Green Book : Sur les routes du sud est une fois de plus un film inspiré de faits réels. Mais quel film ! Il relate une histoire improbable. Celle d'un pianiste noir Don Shirley interprété par l'excellent Mahershala Ali. Le Docteur Shirley (car en plus d'être pianiste, il a un doctorat en psychologie) décide en 1962, d'aller faire une tournée dans le sud profond des Etats-Unis, à l'apogée de la ségrégation raciale qui y régnait. Pour ce faire, il embauche Tony Lip (Viggo Mortensen, plus vrai que nature en italien), comme chauffeur et garde du corps, lui qui sévit généralement comme videur de night-club à New York. Ah oui, le chauffeur est un peu raciste sur les bords mais la petite virée dans le sud va lui faire beaucoup de bien.
Le green book, c'est le guide touristique pour le noir dans le sud. Ségrégation oblige, les noirs doivent fréquenter des hôtels différents des blancs, des restaurants différents des blancs, cela va même jusqu'aux toilettes. Alors, tout artiste qu'est Don, il va se prendre tout cela de plein fouet. Et éprouver par lui même à quel point le génie n'est pas suffisant pour faire changer le coeur des gens. Il faut du courage, de la dignité car comme il le dit lui même, ces derniers finissent toujours par triompher.
La grande qualité de ce film, c'est de ne pas sombrer dans la manichéisme.
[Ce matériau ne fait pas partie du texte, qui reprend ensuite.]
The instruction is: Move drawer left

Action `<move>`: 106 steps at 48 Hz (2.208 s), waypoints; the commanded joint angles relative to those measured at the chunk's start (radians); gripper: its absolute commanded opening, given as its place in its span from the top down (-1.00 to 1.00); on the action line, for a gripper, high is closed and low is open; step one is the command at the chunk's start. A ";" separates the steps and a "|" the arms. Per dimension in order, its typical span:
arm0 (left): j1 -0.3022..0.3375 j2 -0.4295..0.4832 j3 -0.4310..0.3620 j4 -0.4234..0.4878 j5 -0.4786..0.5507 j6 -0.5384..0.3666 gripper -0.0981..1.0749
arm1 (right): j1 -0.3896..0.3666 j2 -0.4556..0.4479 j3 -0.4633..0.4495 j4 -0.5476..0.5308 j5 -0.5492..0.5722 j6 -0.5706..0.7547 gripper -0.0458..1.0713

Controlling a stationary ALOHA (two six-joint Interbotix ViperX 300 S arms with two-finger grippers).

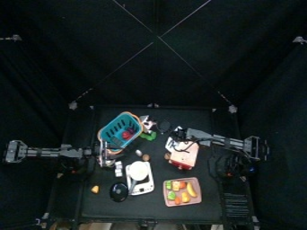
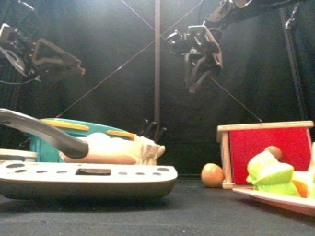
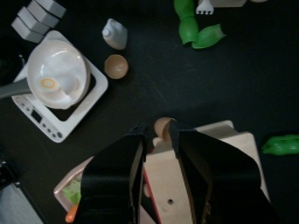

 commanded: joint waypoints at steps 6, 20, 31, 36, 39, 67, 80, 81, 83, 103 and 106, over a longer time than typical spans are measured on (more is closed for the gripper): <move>-0.023 0.006 -0.020 0.017 0.005 -0.002 -0.47 | 0.066 -0.144 0.150 0.049 -0.196 0.037 -0.29; -0.117 0.129 -0.095 0.043 -0.031 -0.006 -0.47 | 0.112 -0.357 0.440 0.026 -0.531 0.034 -0.29; -0.178 0.347 -0.210 0.026 -0.063 -0.009 -0.47 | 0.109 -0.439 0.615 -0.008 -0.684 0.035 -0.28; -0.189 0.416 -0.259 -0.002 -0.100 -0.009 -0.47 | 0.109 -0.448 0.650 -0.029 -0.693 0.037 -0.28; -0.195 0.449 -0.285 -0.018 -0.110 -0.011 -0.47 | 0.110 -0.445 0.672 -0.031 -0.696 0.037 -0.27; -0.256 0.816 -0.618 -0.515 -0.084 -0.057 -0.48 | 0.078 -0.465 0.752 -0.077 -0.673 0.038 -0.26; -0.250 0.905 -0.753 -0.607 0.043 -0.077 -0.48 | 0.101 -0.482 0.758 -0.032 -0.565 0.041 -0.26; -0.250 0.911 -0.761 -0.607 0.048 -0.077 -0.48 | 0.106 -0.485 0.756 -0.026 -0.545 0.043 -0.26; -0.250 0.922 -0.775 -0.607 0.054 -0.077 -0.48 | 0.110 -0.494 0.750 -0.006 -0.494 0.043 -0.26; -0.218 0.951 -0.784 -0.592 0.054 -0.074 -0.47 | 0.109 -0.624 0.699 0.167 -0.209 0.044 -0.26; -0.212 0.951 -0.781 -0.592 0.049 -0.074 -0.47 | 0.098 -0.637 0.701 0.196 -0.163 0.044 -0.26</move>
Ne pas montrer les méchants blancs ségrégationnistes d'un côté, et les gentilles victimes noires de l'autre. Tout est cent fois plus compliqué, et les innombrables situations relatées le montrent.
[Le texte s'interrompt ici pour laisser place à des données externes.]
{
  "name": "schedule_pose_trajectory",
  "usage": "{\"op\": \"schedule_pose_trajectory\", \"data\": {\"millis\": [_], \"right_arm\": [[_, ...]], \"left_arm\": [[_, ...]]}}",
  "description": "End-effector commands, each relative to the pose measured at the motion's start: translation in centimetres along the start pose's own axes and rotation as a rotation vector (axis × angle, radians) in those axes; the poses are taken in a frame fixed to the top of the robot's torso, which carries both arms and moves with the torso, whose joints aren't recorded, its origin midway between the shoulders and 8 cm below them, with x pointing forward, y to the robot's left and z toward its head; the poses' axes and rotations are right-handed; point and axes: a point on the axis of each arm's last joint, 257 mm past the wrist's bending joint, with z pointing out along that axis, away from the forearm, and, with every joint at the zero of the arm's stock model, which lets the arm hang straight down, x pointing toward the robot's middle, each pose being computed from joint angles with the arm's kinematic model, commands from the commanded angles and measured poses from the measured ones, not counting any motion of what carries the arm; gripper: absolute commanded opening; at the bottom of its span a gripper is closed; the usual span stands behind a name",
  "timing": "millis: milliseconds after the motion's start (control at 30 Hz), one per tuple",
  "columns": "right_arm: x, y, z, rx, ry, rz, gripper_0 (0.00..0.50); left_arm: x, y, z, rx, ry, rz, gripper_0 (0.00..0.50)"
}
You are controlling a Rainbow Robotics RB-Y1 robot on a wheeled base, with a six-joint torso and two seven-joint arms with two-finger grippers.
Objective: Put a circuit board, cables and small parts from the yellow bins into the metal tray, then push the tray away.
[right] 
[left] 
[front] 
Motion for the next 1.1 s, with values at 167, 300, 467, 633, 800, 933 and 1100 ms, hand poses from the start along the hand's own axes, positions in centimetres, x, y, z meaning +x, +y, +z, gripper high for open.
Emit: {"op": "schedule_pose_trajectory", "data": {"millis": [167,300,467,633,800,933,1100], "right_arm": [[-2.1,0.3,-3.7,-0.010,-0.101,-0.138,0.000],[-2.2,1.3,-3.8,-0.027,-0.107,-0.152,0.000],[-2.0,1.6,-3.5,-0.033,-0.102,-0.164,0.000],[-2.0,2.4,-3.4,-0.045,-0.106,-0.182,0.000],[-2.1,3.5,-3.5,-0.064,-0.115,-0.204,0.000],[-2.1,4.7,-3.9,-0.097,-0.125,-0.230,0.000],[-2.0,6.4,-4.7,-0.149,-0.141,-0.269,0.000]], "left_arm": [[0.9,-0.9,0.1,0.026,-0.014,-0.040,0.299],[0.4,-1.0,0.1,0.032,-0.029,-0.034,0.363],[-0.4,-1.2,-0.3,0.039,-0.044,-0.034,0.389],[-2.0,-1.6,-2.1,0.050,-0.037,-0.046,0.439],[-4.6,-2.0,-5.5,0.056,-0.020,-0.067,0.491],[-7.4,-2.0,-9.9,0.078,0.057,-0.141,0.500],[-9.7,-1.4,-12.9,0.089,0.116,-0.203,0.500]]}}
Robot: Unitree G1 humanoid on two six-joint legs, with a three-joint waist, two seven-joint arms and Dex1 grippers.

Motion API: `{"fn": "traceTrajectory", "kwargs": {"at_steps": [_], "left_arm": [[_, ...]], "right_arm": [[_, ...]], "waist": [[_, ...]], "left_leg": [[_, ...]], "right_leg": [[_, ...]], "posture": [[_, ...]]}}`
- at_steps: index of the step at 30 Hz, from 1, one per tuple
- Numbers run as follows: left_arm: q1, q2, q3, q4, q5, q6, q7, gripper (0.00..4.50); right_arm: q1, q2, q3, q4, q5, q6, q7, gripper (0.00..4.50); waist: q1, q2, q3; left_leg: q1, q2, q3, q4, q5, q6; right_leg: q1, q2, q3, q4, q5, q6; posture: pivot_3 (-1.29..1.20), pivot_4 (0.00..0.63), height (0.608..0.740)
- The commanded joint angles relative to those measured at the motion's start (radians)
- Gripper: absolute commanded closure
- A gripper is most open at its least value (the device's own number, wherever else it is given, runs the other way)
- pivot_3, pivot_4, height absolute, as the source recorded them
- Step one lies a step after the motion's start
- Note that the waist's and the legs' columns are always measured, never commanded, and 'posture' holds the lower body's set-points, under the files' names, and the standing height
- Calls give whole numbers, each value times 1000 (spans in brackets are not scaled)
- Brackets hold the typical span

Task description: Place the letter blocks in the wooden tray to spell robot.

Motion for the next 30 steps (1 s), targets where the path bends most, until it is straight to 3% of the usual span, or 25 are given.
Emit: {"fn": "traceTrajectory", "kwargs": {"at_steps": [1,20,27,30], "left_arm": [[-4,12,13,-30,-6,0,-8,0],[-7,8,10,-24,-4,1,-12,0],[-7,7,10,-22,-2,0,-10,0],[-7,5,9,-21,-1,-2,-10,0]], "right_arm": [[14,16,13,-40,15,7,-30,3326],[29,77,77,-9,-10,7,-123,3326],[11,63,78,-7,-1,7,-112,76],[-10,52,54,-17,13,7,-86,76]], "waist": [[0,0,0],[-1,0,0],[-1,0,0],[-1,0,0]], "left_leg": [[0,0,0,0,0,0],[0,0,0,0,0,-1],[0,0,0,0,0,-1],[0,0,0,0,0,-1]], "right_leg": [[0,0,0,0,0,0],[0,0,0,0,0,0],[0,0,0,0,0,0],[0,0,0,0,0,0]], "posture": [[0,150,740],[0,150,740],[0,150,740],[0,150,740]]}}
Ainsi, attention aux préjugés ! On peut aimer Aretha Franklin, danser sur du jazz et adorer le KFC en étant blanc. De même, on peut être raffiné, lettré (ça aide pour rédiger des lettres touchantes), jouer du Chopin, Brahms et Beethoven en étant noir. Il ne devrait pas être utile de rappeler cela et pourtant, c'est le cas. Ainsi, ce film déconstruit le communautarisme. Chaque humain ne se définissant plus à l'appartenance à une communauté ou à une "race" mais bien davantage par ses propres choix, ses propres goûts.
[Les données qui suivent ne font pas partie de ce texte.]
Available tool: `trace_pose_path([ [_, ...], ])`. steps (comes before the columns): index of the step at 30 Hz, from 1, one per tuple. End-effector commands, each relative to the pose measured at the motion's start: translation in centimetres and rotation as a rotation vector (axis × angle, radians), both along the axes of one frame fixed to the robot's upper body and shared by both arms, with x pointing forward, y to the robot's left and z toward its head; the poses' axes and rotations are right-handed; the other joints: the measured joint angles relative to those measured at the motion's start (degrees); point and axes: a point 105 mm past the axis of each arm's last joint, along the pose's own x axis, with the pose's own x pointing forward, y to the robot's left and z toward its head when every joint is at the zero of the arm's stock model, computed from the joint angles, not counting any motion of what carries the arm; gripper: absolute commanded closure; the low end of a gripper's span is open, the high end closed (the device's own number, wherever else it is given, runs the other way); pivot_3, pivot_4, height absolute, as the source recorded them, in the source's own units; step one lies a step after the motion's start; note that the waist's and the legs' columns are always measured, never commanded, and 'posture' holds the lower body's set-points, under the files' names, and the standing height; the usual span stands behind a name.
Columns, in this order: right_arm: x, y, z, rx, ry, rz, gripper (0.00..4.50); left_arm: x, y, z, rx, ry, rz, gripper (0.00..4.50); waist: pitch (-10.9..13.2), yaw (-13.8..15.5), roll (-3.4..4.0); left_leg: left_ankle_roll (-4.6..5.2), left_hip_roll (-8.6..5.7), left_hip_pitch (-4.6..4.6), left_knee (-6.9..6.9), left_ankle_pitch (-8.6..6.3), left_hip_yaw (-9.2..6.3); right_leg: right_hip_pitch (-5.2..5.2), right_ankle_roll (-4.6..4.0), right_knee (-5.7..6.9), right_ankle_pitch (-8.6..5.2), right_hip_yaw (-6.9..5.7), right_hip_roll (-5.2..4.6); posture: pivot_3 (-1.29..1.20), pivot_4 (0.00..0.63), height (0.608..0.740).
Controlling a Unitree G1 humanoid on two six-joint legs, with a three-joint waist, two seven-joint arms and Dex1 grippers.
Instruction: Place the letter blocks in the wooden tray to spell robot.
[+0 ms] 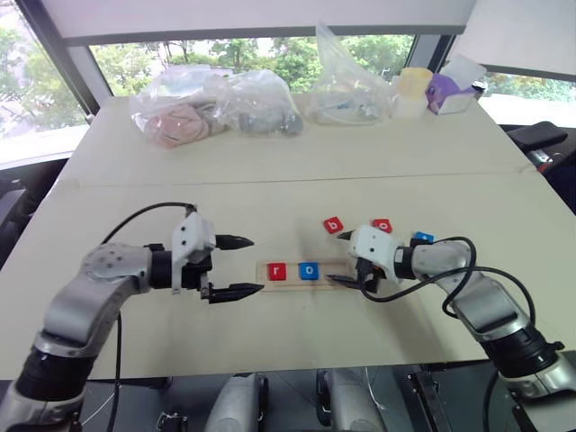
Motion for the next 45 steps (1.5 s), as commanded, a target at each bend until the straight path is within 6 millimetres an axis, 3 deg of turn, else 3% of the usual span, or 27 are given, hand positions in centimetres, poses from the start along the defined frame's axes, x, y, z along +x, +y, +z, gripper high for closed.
trace_pose_path([
  [1, 0.6, 0.7, 0.9, 0.0, -0.051, 0.028, 0.0, -0.7, 0.2, 1.4, -0.01, -0.021, 0.005, 0.06, 0.0, 0.0, 0.0, 0.0, 0.0, 0.0, 0.0, 0.0, 0.0, 0.0, 0.0, 0.0, 0.0, 0.0, 0.01, 0.0, 0.15, 0.725],
  [22, 1.0, 5.5, 0.6, 0.048, -0.05, 0.176, 0.0, -0.3, 1.5, 2.5, -0.006, -0.069, 0.129, 0.06, 0.0, 0.0, 0.0, -0.02, -0.02, 0.01, 0.0, 0.01, 0.01, 0.0, -0.03, 0.0, -0.01, 0.01, 0.03, 0.0, 0.15, 0.725],
  [32, 1.9, 5.2, 1.0, 0.05, -0.081, 0.151, 0.0, -0.2, 1.1, 2.4, -0.02, -0.073, 0.133, 0.06, 0.0, 0.0, 0.01, -0.02, -0.02, 0.01, -0.01, 0.01, 0.01, 0.0, -0.04, 0.0, -0.01, 0.01, 0.0, 0.0, 0.15, 0.725],
  [36, 2.6, 3.9, 2.6, 0.044, -0.113, 0.111, 0.0, -0.1, 1.1, 2.4, -0.015, -0.075, 0.13, 0.06, 0.0, 0.0, 0.01, -0.03, -0.02, 0.01, -0.01, 0.01, 0.01, -0.01, -0.04, 0.0, -0.01, 0.01, 0.01, 0.0, 0.15, 0.725],
  [41, 3.4, 2.3, 5.1, 0.143, -0.107, -0.009, 0.0, -0.4, 1.3, 2.4, -0.003, -0.07, 0.121, 0.06, 0.0, 0.2, 0.01, -0.03, -0.03, -0.01, -0.01, 0.01, 0.01, 0.0, -0.04, -0.01, -0.01, 0.01, 0.0, 0.0, 0.15, 0.725],
  [45, 4.3, 1.8, 5.5, 0.253, -0.054, -0.185, 0.0, -0.3, 1.3, 2.3, 0.0, -0.071, 0.117, 0.06, 0.0, 0.0, 0.01, -0.03, -0.01, -0.01, -0.04, 0.01, -0.01, -0.03, -0.06, 0.0, -0.01, 0.07, -0.02, 0.0, 0.15, 0.725],
])
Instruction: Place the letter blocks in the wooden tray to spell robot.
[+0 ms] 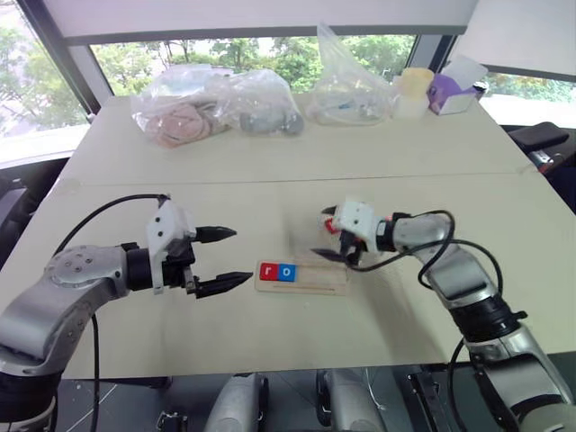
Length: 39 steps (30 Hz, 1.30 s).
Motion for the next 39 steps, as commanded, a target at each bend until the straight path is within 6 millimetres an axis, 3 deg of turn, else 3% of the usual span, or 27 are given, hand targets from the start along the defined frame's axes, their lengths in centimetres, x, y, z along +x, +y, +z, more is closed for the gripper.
trace_pose_path([
  [1, 0.8, 0.0, 1.4, 0.1, 0.005, -0.132, 0.0, -0.2, -0.1, 0.9, 0.01, -0.05, -0.014, 0.06, 0.0, -0.1, 0.0, 0.0, 0.01, 0.0, -0.01, 0.0, 0.0, -0.02, 0.0, 0.01, 0.0, 0.0, 0.0, 0.0, 0.15, 0.725],
  [7, 1.7, 0.3, 0.2, 0.19, 0.114, -0.364, 0.0, 0.0, -0.2, 0.8, 0.014, -0.056, -0.019, 0.06, 0.0, -0.1, 0.01, 0.0, 0.01, -0.04, -0.02, 0.0, 0.01, -0.08, -0.02, 0.02, 0.0, 0.03, -0.02, 0.0, 0.15, 0.725],
  [12, 2.8, -0.3, -0.5, 0.183, 0.107, -0.51, 0.0, 0.0, -0.2, 0.9, 0.017, -0.059, -0.023, 0.06, 0.0, -0.2, 0.02, -0.01, -0.01, -0.05, -0.03, 0.0, 0.01, -0.1, -0.02, 0.01, 0.01, 0.03, -0.04, 0.0, 0.15, 0.725],
  [30, 2.4, -0.1, -5.2, 0.176, 0.273, -0.607, 0.0, -0.3, -0.6, 1.0, 0.032, -0.067, -0.043, 0.06, 0.0, -1.5, 0.01, 0.0, 0.0, 0.0, -0.06, 0.0, 0.03, -0.08, 0.01, 0.05, 0.02, -0.03, 0.1, 0.0, 0.15, 0.725],
  [34, 2.4, 0.1, -5.5, 0.2, 0.305, -0.625, 1.19, -0.2, -0.7, 0.9, 0.027, -0.069, -0.04, 0.0, 0.0, -1.5, 0.01, -0.01, 0.0, 0.07, -0.04, 0.01, 0.03, -0.02, -0.02, 0.08, 0.03, -0.02, 0.1, 0.0, 0.15, 0.725],
  [38, 1.8, -0.1, -4.9, 0.217, 0.313, -0.631, 3.23, 0.0, -0.8, 0.8, 0.017, -0.063, -0.04, 0.0, 0.0, -1.3, 0.01, -0.02, 0.0, 0.08, -0.04, 0.02, 0.03, -0.01, -0.03, 0.1, 0.03, -0.02, 0.11, 0.0, 0.15, 0.725],
  [39, 1.5, -0.4, -4.6, 0.221, 0.31, -0.637, 3.23, 0.0, -0.9, 0.7, 0.015, -0.062, -0.042, 0.0, 0.0, -1.2, 0.01, -0.02, 0.0, 0.07, -0.04, 0.02, 0.02, -0.02, -0.03, 0.09, 0.03, -0.03, 0.11, 0.0, 0.15, 0.725],
])
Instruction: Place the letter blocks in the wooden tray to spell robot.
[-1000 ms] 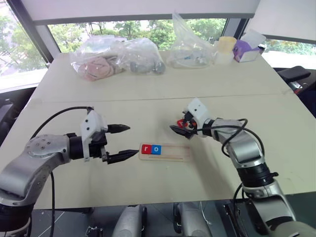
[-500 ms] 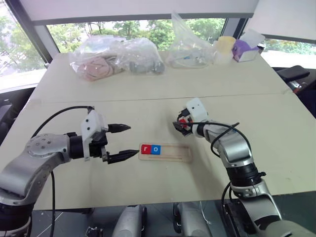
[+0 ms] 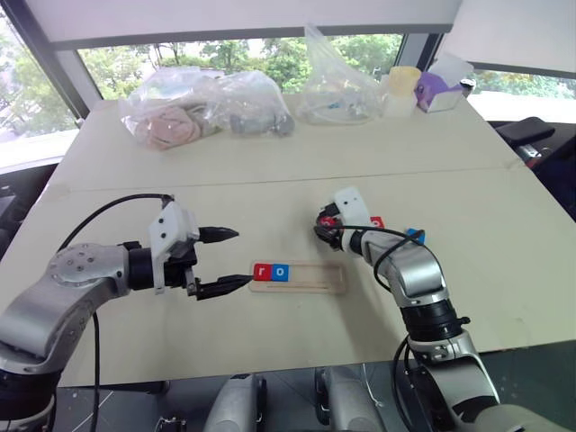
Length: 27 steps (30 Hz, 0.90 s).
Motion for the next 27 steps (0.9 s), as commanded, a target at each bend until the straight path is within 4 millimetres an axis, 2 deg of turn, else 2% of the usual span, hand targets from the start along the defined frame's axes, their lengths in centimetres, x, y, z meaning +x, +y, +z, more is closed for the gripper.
trace_pose_path([
  [1, -1.1, -0.6, 0.2, 0.012, 0.025, -0.019, 3.23, -0.1, -0.6, 0.5, -0.005, -0.038, -0.026, 0.0, 0.0, 0.2, 0.0, 0.0, 0.0, -0.01, 0.0, 0.0, 0.0, 0.0, 0.0, 0.0, 0.0, 0.0, 0.0, 0.0, 0.15, 0.725],
  [4, -2.8, -1.8, 2.3, 0.007, -0.015, -0.037, 3.23, 0.0, -0.8, 0.4, -0.011, -0.029, -0.04, 0.0, 0.0, 0.3, 0.04, 0.0, -0.02, -0.11, -0.02, 0.0, -0.01, -0.07, 0.04, -0.04, 0.02, 0.0, -0.02, 0.0, 0.15, 0.725],
  [7, -5.1, -3.2, 3.4, 0.002, -0.012, -0.065, 3.23, 0.0, -0.9, 0.2, -0.014, -0.02, -0.054, 0.0, 0.0, 0.2, 0.05, 0.01, -0.05, -0.19, -0.03, -0.01, 0.0, -0.13, 0.03, -0.09, 0.01, 0.0, -0.09, 0.0, 0.15, 0.725],
  [9, -7.0, -4.3, 3.9, -0.003, 0.002, -0.109, 3.23, 0.2, -1.1, 0.0, -0.015, -0.015, -0.068, 0.0, 0.0, 0.3, 0.04, 0.01, -0.05, -0.21, -0.03, -0.01, -0.02, -0.15, 0.02, -0.09, -0.01, -0.02, -0.11, 0.0, 0.15, 0.725],
  [12, -8.5, -5.2, 4.0, -0.009, 0.02, -0.155, 3.23, 0.4, -1.3, -0.1, -0.021, -0.014, -0.081, 0.0, 0.0, 0.0, 0.04, 0.01, 0.0, -0.18, -0.04, -0.01, -0.04, -0.15, 0.01, -0.08, -0.03, -0.03, -0.08, 0.0, 0.15, 0.725],
  [16, -9.8, -6.9, 2.5, -0.002, 0.056, -0.268, 3.23, 0.6, -1.5, -0.1, -0.02, -0.014, -0.106, 0.0, 0.0, 0.1, 0.04, 0.01, 0.03, -0.16, -0.04, -0.01, -0.06, -0.14, 0.0, -0.07, -0.03, -0.04, -0.03, 0.0, 0.15, 0.725],
  [20, -10.2, -7.9, 0.4, 0.011, 0.126, -0.371, 3.23, 0.9, -1.6, -0.1, -0.015, -0.02, -0.126, 0.0, 0.0, 0.1, 0.04, 0.01, 0.01, -0.17, -0.03, -0.01, -0.01, -0.14, 0.01, -0.1, -0.03, -0.03, -0.04, 0.0, 0.15, 0.725],
  [25, -9.9, -7.5, -0.5, 0.025, 0.147, -0.377, 3.23, 1.3, -1.5, -0.1, -0.006, -0.032, -0.124, 0.0, 0.0, 0.0, 0.04, 0.01, 0.01, -0.16, -0.03, -0.01, -0.01, -0.14, 0.02, -0.1, -0.03, -0.02, -0.03, 0.0, 0.15, 0.725],
  [27, -9.9, -7.4, -0.6, 0.026, 0.147, -0.37, 2.27, 1.3, -1.5, -0.1, -0.002, -0.033, -0.123, 0.0, 0.0, 0.0, 0.03, 0.01, 0.01, -0.16, -0.03, -0.01, -0.01, -0.13, 0.02, -0.1, -0.03, -0.02, -0.03, 0.0, 0.15, 0.725],
])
Ce film montre aussi toute l'hypocrisie d'une société ségrégationniste qui se croit civilisée mais qui au final se comporte de la manière la plus abjecte, toutefois avec le sourire. Ainsi, c'est bien de jouer du piano dans un endroit mais y manger devient problématique.
Le film a une réalisation assez efficace, montrant de très belles scènes de concert, et surtout, en faisant vivre les passages sur la route, car oui, c'est un road movie. Le casting est excellent, on est touché par Linda Cardninelli qui joue le rôle de Dolores, la femme de Tony, elle offre beaucoup d'émotions et une belle touche d'humour dans son jeu et dresse vraiment le portrait de la parfaite Mama italienne.
Green book, c'est l'histoire d'une rencontre, d'un voyage, d'une amitié. Une fantastique aventure humaine qui montre qu'avec l'art on peut réveiller les émotions de chacun et ainsi, révéler l'humanité dans toute sa splendeur. Ce film permet également une introspection de chaque personne qui le regardera, quelle que soit son origine, sa couleur, ses goûts, sa sensibilité. On teste ses limites et on se rend compte de ce qui est vraiment important dans la vie. Un film indispensable tant il suinte l'humanité.